Green energy regulations should start with society’s need — no, the world’s need — for less voracious fossil fuel burning and reduced greenhouse gas emissions, and then balance those larger goals with a residential community’s desire to maintain neighborhood aesthetics. 
It’s a tough task. And there’s no boxed set of prewritten regulations to draw on. But Ridgefield may well be the ideal place to tackle the job.

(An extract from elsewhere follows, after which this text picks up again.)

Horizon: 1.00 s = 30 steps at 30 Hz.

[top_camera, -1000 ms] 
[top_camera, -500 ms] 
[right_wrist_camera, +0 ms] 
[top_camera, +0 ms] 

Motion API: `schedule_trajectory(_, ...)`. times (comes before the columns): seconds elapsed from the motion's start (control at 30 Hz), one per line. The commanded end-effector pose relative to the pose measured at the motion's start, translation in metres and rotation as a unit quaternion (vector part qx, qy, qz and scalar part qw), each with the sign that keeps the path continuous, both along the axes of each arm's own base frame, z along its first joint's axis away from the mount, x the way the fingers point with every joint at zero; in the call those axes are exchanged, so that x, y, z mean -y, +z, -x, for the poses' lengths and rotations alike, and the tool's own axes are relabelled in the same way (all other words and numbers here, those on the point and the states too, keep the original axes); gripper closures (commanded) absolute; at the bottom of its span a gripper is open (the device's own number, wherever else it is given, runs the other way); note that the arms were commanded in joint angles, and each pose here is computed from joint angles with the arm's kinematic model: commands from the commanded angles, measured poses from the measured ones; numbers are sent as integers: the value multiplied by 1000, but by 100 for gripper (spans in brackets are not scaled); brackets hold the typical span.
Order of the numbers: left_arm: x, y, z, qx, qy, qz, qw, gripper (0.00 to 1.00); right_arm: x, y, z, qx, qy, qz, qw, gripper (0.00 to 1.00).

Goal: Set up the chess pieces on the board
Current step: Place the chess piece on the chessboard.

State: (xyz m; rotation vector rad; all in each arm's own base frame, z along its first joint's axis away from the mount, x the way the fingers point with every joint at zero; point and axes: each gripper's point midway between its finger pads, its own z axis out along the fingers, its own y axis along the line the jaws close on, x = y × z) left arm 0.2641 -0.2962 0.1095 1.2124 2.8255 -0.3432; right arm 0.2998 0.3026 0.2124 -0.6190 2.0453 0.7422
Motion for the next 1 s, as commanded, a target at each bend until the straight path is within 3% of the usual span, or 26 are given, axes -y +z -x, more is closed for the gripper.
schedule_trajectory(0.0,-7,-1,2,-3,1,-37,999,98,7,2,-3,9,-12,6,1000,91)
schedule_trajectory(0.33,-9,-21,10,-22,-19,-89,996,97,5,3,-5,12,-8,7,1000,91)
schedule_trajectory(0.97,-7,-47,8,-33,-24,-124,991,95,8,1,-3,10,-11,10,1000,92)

Why? What makes Ridgefield such a good proving ground for green energy rules? Ridgefield has an active public environmental conscience in the form of organizations like RACE, the Ridgefield Action Committee for the Environment. It has a long history of environmental activism, stretching from the creation of one of the area’s first recycling centers decades ago — remember the dump ball? — to last year’s wide public support for the adoption of a town ordinance against fracking and the reuse of materials that are by-products of fracking operations.
But Ridgefield is also a town highly conscious of its aesthetics. Ridgefielders love their town’s tree-lined Main Street, its Victorian mansions, the narrow roads winding through the woods. It’s a town with a fierce commitment to guarding what remains of its old New England look. 
More recently, Ridgefield has learned how emotional and divisive the push and pull can become when residents’ instincts to guard neighborhood aesthetics come up against the modern-day realities of green energy production — specifically, ground-mounted solar arrays, but the same concerns could apply to some roof-top solar equipment and, certainly, to windmills.
Fortunately, Ridgefield is also a town with a Planning and Zoning Commission that’s not afraid to take on tough topics. This was shown when the commission decided last week to have its staff start working with the Western Connecticut Council of Governments to draw up some potential regulations. Good, go for it.
Another goal comes to mind that might be added to the green energy agenda. Couldn’t — shouldn’t? — homes be made much more energy efficient? One approach to this would be through aggressive building code regulations on things like insulation. Another, perhaps more difficult approach might be limits on the sizes of single-family homes — a “no more McMansions” rule.
Generating solar and wind energy is one way to cut greenhouse gas emissions and help fend off — or lessen and delay — the coming global warming debacle. Acting aggressively to reduce our society’s profligate energy waste is another difficult but necessary road to travel.